The Wood County Prosecutor's Office and the West Virginia State
Police soon opened an inquiry into Vensel's actions. The FBI confirmed that it
was looking into the case sometime after a grand jury indicted Vensel on a
battery charge.
Vensel later pleaded guilty to the battery charge, and agreed to
surrender his law enforcement license and never seek employment as an officer
again, the lawsuit states.
Federal authorities also reportedly were examining another
drunk-and-disorderly case, involving a man named Terry Ratliff, who claimed
that Parkersburg Officer Nathan Deuley assaulted him at a holding center.
Ratliff later sued the department, and won a $77,000 settlement.
The department placed Deuley on disciplinary leave after a
string of beating allegations, including an incident in which Deuley and an
officer were accused of beating and arresting a gay man at his home. The city
settled that subsequent lawsuit for $100,000.

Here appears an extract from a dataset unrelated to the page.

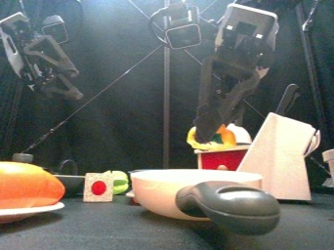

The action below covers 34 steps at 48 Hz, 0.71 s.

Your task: Place squash half in bowl

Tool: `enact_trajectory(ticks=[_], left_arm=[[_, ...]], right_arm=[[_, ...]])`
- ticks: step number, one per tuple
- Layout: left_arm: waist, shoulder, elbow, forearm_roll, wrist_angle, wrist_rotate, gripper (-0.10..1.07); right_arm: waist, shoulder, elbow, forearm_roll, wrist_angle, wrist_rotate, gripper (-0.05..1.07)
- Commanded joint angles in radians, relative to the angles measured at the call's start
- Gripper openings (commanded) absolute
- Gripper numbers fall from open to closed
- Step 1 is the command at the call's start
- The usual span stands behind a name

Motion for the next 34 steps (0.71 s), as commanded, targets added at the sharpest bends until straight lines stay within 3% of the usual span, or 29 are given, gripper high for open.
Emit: enact_trajectory(ticks=[1,16,34], left_arm=[[0.003,0.000,-0.014,0.002,-0.006,0.002,0.93],[0.003,0.000,-0.014,0.003,-0.008,0.003,0.93],[0.005,0.000,-0.020,0.005,-0.015,0.000,0.93]], right_arm=[[-0.021,-0.040,-0.017,-0.008,-0.002,0.000,0.81],[-0.201,-0.064,-0.067,-0.028,-0.003,0.002,0.81],[-0.529,-0.043,-0.196,-0.097,-0.002,0.002,0.81]])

Deuley later filed a whistleblower lawsuit against Newell,
claiming that the city placed him on leave because he had leaked the
department's policy to beat belligerents.
Newell declined to comment on the new lawsuit Thursday, but
previously has denied allegations that he encouraged police brutality.
Bryan said Seabolt hopes to call the alleged policy to light.
"Rather than to attempt to settle his case quickly and
quietly as others have done, my client has courageously chosen to address the
issue from the top down," he said, "in order to ensure that the
people of Parkersburg never again have to fear for their physical safety at the
hands of those entrusted to protect them."